The primary focus of my current research is constraining uncertainties in light absorption and black carbon (BC) measurements. Accordingly, my research objectives are to: 1). Quantify potential differences among the BC measurements and examine any systematic relationships between aerosol chemical/optical properties and observed differences; 2). Develop a generic correction algorithm for any filter-based absorption photometer to constrain BC estimates between different instruments; and 3). Predict BC optical properties utilizing deep learning approaches.
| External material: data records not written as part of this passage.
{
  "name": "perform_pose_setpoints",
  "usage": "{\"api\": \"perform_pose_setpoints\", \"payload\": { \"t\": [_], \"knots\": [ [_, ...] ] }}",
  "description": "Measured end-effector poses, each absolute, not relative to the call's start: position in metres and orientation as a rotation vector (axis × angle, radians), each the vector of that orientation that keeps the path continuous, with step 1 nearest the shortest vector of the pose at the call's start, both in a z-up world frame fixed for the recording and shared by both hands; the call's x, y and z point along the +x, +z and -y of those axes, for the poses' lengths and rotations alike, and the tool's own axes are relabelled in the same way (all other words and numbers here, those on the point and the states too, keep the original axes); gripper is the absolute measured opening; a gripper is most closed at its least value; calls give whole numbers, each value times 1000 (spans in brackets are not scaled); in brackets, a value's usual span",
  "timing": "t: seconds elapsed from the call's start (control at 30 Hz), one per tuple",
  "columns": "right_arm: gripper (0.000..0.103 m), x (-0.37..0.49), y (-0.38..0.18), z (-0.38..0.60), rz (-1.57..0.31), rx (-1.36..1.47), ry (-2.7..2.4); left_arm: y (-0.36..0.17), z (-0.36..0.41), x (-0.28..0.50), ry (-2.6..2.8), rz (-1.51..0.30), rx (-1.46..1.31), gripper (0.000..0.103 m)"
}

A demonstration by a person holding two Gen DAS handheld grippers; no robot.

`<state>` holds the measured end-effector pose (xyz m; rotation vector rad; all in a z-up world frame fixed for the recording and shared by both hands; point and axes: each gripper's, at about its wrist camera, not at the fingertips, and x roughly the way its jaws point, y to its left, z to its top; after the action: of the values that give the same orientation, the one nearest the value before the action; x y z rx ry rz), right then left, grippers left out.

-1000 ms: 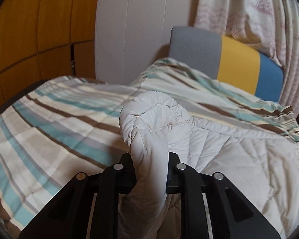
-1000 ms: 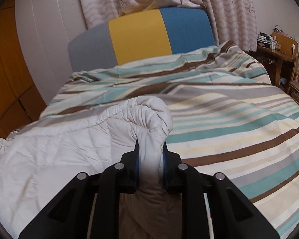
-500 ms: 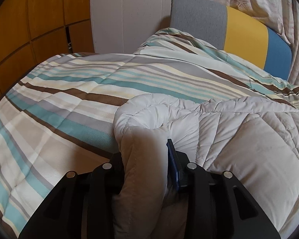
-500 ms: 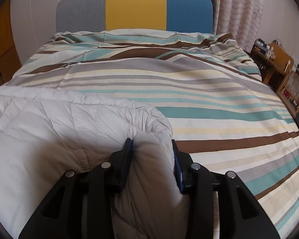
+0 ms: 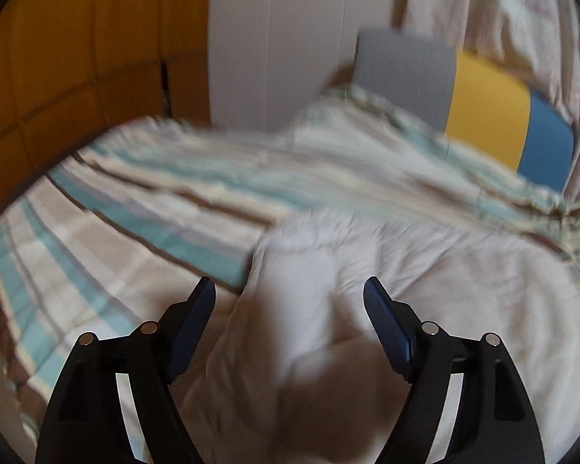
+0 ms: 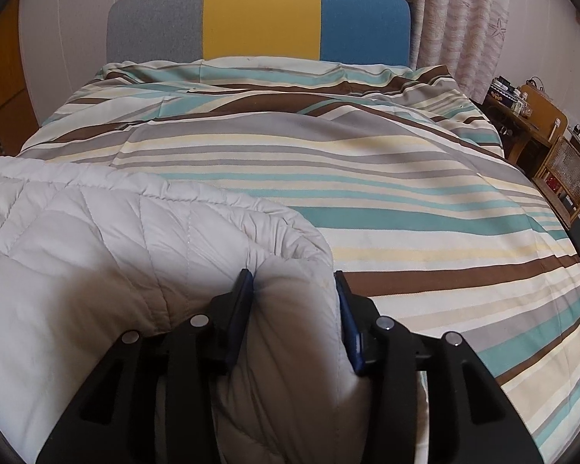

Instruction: Fold large clothes

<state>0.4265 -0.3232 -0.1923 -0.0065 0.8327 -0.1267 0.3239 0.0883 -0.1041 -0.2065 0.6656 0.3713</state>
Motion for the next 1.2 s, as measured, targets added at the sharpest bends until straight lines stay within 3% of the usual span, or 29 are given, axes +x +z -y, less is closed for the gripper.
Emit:
{"api": "perform_pose_setpoints", "payload": {
  "t": [0.2,0.43,0.7,1.2],
  "knots": [
    [45,425,-191,323,-829,-6,-132,-70,-10,313,234,-581,-148,78],
    [45,425,-191,323,-826,2,-130,-93,51,355,197,-621,14,78],
    [46,425,-191,322,-824,5,-128,-149,45,373,181,-701,-4,86],
    [54,418,-177,317,-853,-48,-138,-162,33,379,127,-750,-85,91]
  ]
}}
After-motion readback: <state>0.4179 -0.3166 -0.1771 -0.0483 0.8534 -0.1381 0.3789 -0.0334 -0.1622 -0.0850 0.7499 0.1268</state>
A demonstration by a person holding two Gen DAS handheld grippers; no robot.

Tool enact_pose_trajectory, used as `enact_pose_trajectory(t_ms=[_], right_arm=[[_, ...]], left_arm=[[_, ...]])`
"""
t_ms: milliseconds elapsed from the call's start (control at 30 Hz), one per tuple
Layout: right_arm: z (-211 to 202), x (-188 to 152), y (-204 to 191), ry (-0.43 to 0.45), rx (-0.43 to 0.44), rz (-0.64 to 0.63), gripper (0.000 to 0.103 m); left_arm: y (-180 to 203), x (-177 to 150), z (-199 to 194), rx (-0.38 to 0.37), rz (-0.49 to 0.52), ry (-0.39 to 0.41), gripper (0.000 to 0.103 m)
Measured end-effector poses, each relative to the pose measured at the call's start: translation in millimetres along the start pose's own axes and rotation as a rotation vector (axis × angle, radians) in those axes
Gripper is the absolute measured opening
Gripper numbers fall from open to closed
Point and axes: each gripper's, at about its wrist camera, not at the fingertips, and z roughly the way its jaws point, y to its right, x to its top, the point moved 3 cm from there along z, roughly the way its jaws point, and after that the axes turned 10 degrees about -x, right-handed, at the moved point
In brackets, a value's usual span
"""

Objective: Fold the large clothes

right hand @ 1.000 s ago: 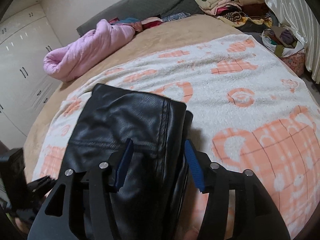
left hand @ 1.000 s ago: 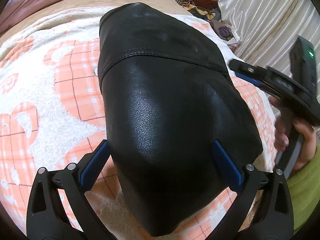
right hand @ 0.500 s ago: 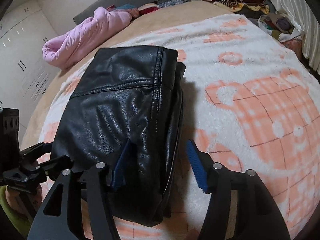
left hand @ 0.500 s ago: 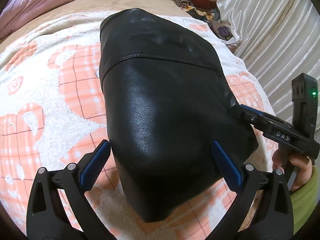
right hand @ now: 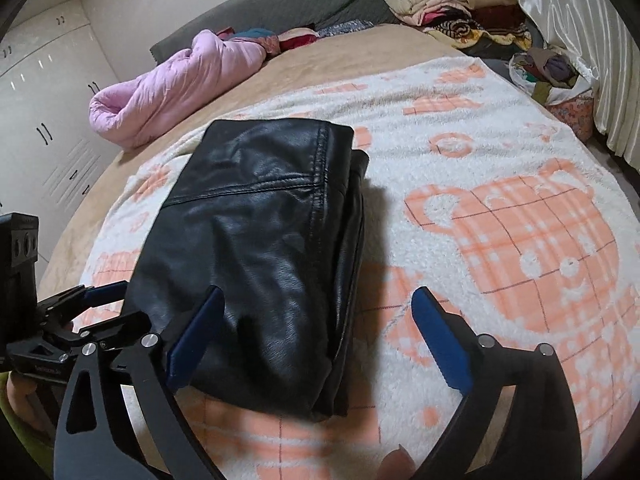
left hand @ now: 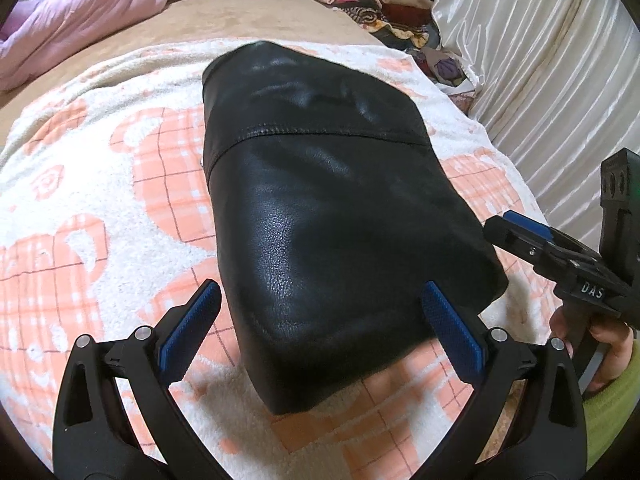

To meet these objectives, I am conducting both experimental studies (laboratory and field experiments using several aerosol-related instruments) and computational analyses (such as statistics and machine learning using Igor Pro, R, Python, and MATLAB). Specifically, I have worked on the following research tasks: 1). Conducting field experiments and operating instrumentation at U.S. Forest Service Fire Sciences Laboratory; 2). Analyzing the BC samples in the laboratory at OSU campus; 3). Using a set of statistical tools to understand the data; and 4). Developing artificial neural networks and other statistical models to constrain measurement uncertainties.
Overall, I enjoy addressing challenging research questions via creative and critical thinking. I believe my graduate education and research experiences would contribute to my future success in the professional career as a scientist in the field of atmospheric science.